Kuhn hinterlässt viele noch nicht abgeschlossene Projekte, deshalb war eigentlich mit einer erneuten Kandidatur gerechnet worden. Der Grünen-Politiker hatte bei seinem Amtsantritt den Wohnungsmangel in der Landeshauptstadt „zur Chefsache erklärt“, die Immobilien- und Mietpreise steigen aber in wenigen Städten so stark wie in Stuttgart. Er hatte das zurückgehende, aber nach wie vor deutliche Feinstaub- und Stickoxid-Problem in den Griff bekommen wollen. Außerdem muss der Neubau des Lindenmuseums mit seinen ethnografischen Sammlungen auf den Weg gebracht werden, über die milliardenschwere Opernhaus-Sanierung ist auch noch nicht entschieden. In die kommende Amtszeit würde auch der bislang geplante Abschluss des Bahn-Großprojekts Stuttgart 21 fallen.
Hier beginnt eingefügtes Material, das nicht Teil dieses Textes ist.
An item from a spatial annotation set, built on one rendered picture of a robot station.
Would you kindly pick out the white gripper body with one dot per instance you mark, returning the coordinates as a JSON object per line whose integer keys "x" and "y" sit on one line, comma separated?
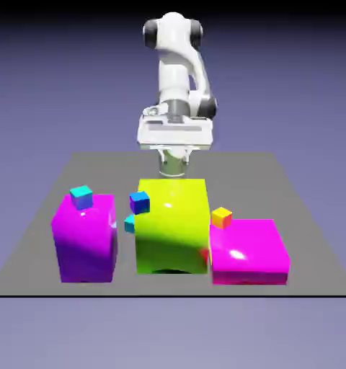
{"x": 175, "y": 135}

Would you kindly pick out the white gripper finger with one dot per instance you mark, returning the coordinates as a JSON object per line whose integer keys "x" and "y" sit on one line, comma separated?
{"x": 163, "y": 155}
{"x": 186, "y": 157}

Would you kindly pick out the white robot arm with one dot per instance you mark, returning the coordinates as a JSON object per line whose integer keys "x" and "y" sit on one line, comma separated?
{"x": 178, "y": 57}

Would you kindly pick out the small blue cube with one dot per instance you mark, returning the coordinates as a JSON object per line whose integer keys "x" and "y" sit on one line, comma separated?
{"x": 139, "y": 202}

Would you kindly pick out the small orange cube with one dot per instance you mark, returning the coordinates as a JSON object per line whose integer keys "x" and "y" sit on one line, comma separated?
{"x": 221, "y": 218}

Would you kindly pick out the small cyan cube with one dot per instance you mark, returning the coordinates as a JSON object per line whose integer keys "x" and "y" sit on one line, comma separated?
{"x": 129, "y": 224}
{"x": 81, "y": 196}

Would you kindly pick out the large yellow-green box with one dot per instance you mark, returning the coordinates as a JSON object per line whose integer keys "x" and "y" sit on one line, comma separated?
{"x": 173, "y": 227}

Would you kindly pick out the large flat magenta box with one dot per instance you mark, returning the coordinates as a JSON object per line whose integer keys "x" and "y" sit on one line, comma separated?
{"x": 248, "y": 250}

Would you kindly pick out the large tall magenta box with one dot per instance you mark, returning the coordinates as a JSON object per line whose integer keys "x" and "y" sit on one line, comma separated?
{"x": 83, "y": 242}

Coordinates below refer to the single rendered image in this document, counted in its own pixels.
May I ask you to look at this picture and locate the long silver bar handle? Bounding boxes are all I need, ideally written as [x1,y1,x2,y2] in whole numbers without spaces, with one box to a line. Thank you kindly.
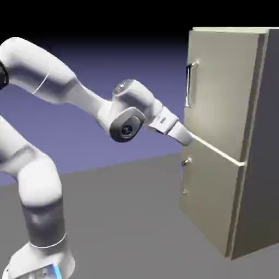
[184,60,200,109]

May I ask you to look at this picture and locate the short beige cabinet door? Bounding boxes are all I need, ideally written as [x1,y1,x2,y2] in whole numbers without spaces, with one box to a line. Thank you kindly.
[178,137,246,258]

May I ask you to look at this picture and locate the short silver door handle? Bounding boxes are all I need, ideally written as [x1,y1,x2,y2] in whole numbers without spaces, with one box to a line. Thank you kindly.
[181,157,193,196]

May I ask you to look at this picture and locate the beige painted cabinet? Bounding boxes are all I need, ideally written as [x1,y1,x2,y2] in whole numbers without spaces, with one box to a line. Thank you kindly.
[178,26,279,261]

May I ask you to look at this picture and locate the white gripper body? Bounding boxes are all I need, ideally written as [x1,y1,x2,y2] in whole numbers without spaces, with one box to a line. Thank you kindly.
[167,121,193,147]

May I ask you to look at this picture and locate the tall beige cabinet door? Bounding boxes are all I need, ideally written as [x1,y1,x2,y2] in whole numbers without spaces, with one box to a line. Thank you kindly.
[182,29,267,163]

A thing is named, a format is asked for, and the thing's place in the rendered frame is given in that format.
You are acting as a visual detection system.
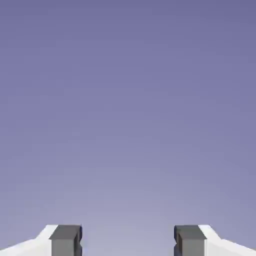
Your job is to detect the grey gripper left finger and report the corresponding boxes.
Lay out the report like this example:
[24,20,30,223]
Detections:
[0,224,83,256]

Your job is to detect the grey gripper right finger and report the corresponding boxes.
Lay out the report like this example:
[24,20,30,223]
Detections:
[173,224,256,256]

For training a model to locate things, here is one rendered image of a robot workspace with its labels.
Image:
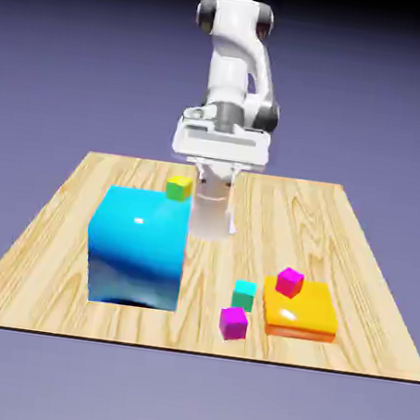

OB-Wahl in Stuttgart am 8. November

In Stuttgart können die Grünen bei der Abstimmung am 8. November 2020 auf ihr starkes Abschneiden bei der jüngsten Kommunalwahl bauen. Im vergangenen Mai hatte die Partei die CDU im Gemeinderat überholt und war stärkste Kraft geworden. Kuhn musste allerdings auch Kritik als Stadtoberhaupt einstecken. Bei einer Forsa-Umfrage im Mai 2018 stellten ihm rund 56 Prozent der Stuttgarter ein nur mäßiges Zeugnis aus und zeigten sich unzufrieden mit seiner Amtsführung.
CDU und SPD haben sich bislang nicht zu eigenen Kandidaten im Rennen um das Rathaus geäußert. Einzig Marian Schreier, der SPD-Bürgermeister von Tengen im Kreis Konstanz, hat bereits als Bewerber seinen Hut in den Ring geworfen. Er kann aber derzeit nicht auf die Unterstützung des Kreisvorstands der SPD Stuttgart zählen.

Fritz Kuhn: Sein Weg vom Landtag über den Bundestag ins Rathaus

Kuhns Lebenslauf im Schnelldurchlauf:
- Geboren am 29. Juni 1955 in Bad Mergentheim
- Aufgewachsen in Memmingen
- Studium der Germanistik und Philosophie in München und Tübingen, Abschluss 1980
- Im selben Jahr Gründungsmitglied der Grünen. Zuvor war Kuhn SPD-Mitglied. Die Partei verlässt er aber 1978 aus Protest gegen die Politik des damaligen Bundeskanzlers Helmut Schmidt.
- 1984 bis 1988, 1992 bis 2000: Landtagsabgeordneter in Baden-Württemberg, Fraktionsvorsitzender der Grünen
- 2002 bis Januar 2013: Bundestagsabgeordneter
- 2000 bis 2002: Bundesvorsitzender der Grünen, gemeinsam mit Renate Künast und ab 2001 mit Claudia Roth
- ab 2005 mit Renate Künast Grünen-Fraktionsvorsitzender im Bundestag
- 21. Oktober 2012: Wahl zum Oberbürgermeister der Stadt Stuttgart
- 7. Januar 2013: Amtsantritt als Oberbürgermeister. Kuhn scheidet aus dem Bundestag aus.
- Kuhn ist verheiratet und hat zwei Söhne.